こんな無茶苦茶な山賊操業をしているとなると、三河一帯は経済低迷地域のように思えてくる。
そんな国に、誰が鉄砲を売るのでしょうか?
・治安が悪い!
このドラマの世界観では、見るからに怪しい巫女や遊び女とくノ一がうろついており、機密や治安が保たれていません。
こうなると物流も停滞しがちであり、強奪が発生してもおかしくない。
自然と財産保持も難しくなり、大量の鉄砲確保も説得力を失ってしまう。
『麒麟がくる』でも、旅をする光秀は途中で襲撃に遭うなど、苦労を強いられていました。
そんな地域ごとの差もあり、統治能力といった力量が垣間見えてきます。
政経の描写が少なく説得力に欠ける
火縄銃だけではありません。
『どうする家康』はここ十年以内の中世大河で描かれてきた要素をおざなりにしていると思えます。
肝となる作品の特徴を振り返ってみましょう。
・2016年『真田丸』
国衆が大きく扱われた大河。
真田一族のサバイバルを通して、広くその像を知らしめた功績は大きかった。
その国衆像が、序盤の『どうする家康』ではあまり活かされているようには思えません。
・2017年『おんな城主 直虎』
二年連続、国衆を主役としています。
経済描写も重視されており、乱世でいかに産業を開発し金を得ていくか――そういう地に足付いた戦国期の状況も描かれました。
また、当時の女性が家を相続すること、政治権力を描いた作品ともいえます。
主人公の井伊直虎は言うに及ばず、義元亡き後の今川家を支えた寿桂尼の力量も見応えがありました。
『どうする家康』では、今川氏真を再評価しているという意見もあります。
しかし、それは既に『おんな城主 直虎』で実現していること。
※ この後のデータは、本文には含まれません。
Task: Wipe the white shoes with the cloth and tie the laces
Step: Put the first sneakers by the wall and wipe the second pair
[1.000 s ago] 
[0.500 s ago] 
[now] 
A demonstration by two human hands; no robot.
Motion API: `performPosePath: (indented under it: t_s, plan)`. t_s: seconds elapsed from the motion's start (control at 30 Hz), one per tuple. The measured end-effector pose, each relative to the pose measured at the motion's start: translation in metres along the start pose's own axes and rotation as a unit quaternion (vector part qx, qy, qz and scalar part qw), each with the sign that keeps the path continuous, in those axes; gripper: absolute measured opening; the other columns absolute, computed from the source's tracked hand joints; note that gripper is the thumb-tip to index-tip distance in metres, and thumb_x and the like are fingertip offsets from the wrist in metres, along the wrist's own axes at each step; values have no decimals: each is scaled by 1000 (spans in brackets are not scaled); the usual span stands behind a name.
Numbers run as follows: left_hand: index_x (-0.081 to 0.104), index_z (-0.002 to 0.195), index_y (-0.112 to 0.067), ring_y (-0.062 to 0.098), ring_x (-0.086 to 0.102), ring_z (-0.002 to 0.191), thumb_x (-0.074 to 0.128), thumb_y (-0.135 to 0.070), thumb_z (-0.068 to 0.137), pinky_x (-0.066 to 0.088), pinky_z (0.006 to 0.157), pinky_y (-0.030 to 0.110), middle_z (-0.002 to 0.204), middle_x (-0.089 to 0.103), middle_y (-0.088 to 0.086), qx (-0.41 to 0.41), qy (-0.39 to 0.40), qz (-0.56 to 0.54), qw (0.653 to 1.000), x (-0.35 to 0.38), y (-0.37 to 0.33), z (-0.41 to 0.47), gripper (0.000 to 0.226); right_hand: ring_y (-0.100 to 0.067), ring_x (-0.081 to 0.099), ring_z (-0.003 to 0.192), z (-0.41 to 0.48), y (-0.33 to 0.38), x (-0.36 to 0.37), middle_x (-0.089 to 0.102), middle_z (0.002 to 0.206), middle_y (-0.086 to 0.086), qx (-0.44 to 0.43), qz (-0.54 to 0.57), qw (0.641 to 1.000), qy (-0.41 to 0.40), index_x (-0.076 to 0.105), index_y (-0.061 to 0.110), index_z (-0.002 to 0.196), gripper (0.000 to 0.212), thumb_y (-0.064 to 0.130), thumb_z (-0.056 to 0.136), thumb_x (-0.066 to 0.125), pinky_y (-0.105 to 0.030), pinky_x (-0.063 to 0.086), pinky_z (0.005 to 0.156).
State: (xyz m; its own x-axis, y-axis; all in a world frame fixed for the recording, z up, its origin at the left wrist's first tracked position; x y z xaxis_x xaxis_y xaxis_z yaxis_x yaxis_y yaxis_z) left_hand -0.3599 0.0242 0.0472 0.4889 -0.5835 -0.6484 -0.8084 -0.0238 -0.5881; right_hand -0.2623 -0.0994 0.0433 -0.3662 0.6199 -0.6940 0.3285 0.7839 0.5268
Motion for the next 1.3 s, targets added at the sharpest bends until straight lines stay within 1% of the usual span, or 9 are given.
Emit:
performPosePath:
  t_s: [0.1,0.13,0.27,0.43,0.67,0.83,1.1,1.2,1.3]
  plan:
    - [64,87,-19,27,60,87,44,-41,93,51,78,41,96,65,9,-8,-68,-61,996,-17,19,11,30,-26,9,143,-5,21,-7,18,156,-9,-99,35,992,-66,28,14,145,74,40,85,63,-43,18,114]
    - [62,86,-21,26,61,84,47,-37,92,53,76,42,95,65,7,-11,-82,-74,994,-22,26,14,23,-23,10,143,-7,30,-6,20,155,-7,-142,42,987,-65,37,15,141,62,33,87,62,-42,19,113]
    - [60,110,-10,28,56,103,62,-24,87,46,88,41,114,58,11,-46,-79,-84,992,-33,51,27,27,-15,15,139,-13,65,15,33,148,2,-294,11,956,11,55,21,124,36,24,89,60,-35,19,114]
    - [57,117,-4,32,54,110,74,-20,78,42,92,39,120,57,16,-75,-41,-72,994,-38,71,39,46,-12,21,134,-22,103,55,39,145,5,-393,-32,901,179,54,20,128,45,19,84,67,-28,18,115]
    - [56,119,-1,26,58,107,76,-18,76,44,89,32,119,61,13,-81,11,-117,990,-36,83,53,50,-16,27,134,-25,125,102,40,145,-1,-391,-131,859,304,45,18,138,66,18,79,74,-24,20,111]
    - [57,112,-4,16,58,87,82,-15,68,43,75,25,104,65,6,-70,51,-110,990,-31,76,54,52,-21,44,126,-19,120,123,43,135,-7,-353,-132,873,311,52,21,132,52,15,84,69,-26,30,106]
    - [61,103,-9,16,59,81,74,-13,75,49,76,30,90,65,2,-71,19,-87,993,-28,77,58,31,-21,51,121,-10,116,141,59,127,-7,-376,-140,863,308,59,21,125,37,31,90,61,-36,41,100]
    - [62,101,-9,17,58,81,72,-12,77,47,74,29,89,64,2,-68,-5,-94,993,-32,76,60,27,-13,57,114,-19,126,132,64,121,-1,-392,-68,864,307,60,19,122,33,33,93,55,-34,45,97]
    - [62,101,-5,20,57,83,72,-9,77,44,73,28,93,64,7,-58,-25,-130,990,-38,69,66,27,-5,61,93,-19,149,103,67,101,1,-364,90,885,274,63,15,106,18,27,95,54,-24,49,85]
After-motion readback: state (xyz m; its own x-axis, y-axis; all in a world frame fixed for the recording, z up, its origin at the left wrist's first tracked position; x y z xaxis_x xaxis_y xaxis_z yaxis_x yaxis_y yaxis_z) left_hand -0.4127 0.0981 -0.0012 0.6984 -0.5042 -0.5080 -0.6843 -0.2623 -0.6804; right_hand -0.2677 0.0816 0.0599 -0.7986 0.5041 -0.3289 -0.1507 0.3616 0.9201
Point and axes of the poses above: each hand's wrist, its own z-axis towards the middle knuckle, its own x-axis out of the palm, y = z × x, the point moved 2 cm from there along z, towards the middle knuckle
『どうする家康』の氏真のように、家がバラバラになっていく中、“夜伽役”を求めて悪化させるような愚行はしておりません。
明らかに『おんな城主 直虎』における今川氏真の描き方のほうが良心的でしょう。
・2020年『麒麟がくる』
鉄砲の普及ひとつとっても、経済や物流を絡めた秀逸な描き方でした。
足利義輝に仕える三淵藤英は、暗愚ではないけれど、鉄砲の入手と活用には否定的。
先見の明がないのではなく、それだけ室町幕府には金も物流を制する力もなかった証に見えました。
それと比較すると『どうする家康』の織田信長は、
「ともかく強ええからなんでも手に入るんだ!」
という描写です。清洲城はさんざん紫禁城だと突っ込まれていました(実際の紫禁城はさほど似ていませんが)。
・2021年『鎌倉殿の13人』
史料の読み込みがうまい作品です。
三谷幸喜さんが原作と考えたという『吾妻鏡』の使い方が巧みでした。
『吾妻鏡』は信憑性に疑念があり、話半分だと思って受け止めるもの。そこに新説や独自の解釈を取り入れつつ、フィクションで面白い落とし所を探っていました。